# DIRECTIONS
What lines below hold the string "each"? Copy them all.

# GIVEN DATA

• • • • •

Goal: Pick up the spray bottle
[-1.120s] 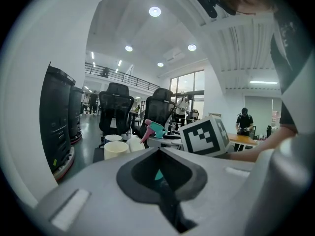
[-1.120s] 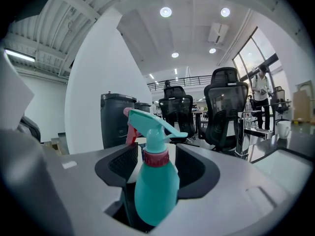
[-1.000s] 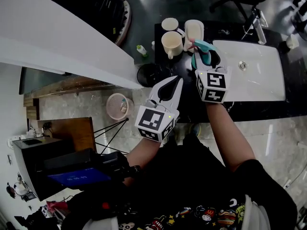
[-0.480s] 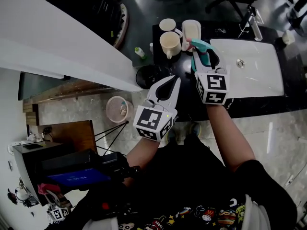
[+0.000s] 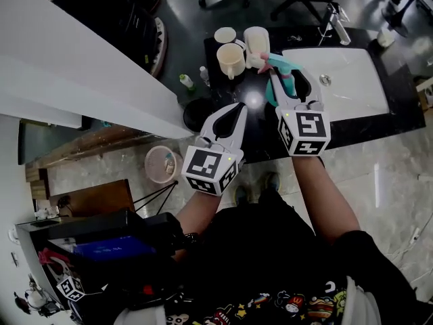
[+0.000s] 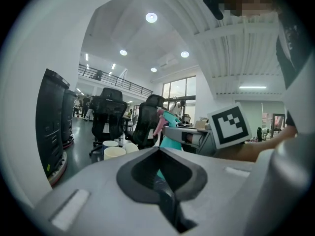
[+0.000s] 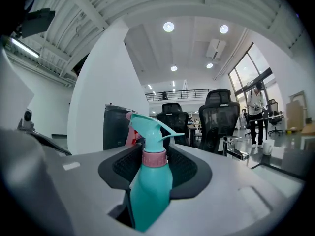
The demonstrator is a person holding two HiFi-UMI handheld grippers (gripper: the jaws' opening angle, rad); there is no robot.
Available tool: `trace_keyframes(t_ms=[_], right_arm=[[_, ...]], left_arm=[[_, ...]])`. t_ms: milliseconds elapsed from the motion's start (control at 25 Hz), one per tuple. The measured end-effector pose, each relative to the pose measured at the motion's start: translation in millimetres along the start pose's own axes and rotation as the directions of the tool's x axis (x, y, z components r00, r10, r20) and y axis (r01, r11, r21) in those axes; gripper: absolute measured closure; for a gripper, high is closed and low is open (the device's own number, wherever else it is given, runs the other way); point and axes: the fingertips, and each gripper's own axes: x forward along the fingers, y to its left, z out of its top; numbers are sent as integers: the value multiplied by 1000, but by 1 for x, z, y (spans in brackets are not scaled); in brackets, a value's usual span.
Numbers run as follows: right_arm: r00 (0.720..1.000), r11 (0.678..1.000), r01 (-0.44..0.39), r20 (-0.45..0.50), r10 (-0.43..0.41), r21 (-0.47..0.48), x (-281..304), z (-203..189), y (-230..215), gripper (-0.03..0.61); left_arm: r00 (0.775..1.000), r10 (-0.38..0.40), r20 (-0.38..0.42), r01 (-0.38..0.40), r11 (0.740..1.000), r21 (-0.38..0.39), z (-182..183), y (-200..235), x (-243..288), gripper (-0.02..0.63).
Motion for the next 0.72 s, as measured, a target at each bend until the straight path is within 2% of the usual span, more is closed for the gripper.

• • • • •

# ANSWER SECTION
Available tool: `trace_keyframes(t_ms=[_], right_arm=[[_, ...]], left_arm=[[_, ...]])`. t_ms: milliseconds elapsed from the motion's start (control at 25 Hz), one per tuple. The measured end-effector pose, each relative to the pose measured at the motion's start: translation in millimetres along the start pose's own axes and rotation as the directions of the tool's x axis (x, y, z components r00, r10, r20) and y axis (r01, r11, r21) in those axes; gripper: absolute measured closure; for a gripper, high is closed and low is open (the device's own number, wherever else it is given, runs the other way); point and axes: the fingertips, and each gripper's own axes: x forward along the fingers, y to its left, z out of its top; numbers are sent as integers: the value multiplied by 1000, but by 1 for x, z, y (spans in brackets are not scaled); in brackets, a value's usual span.
Motion for the next 0.72 s, as measured, a target at each bend until the straight path is within 2% of the usual span, more is closed for the gripper.

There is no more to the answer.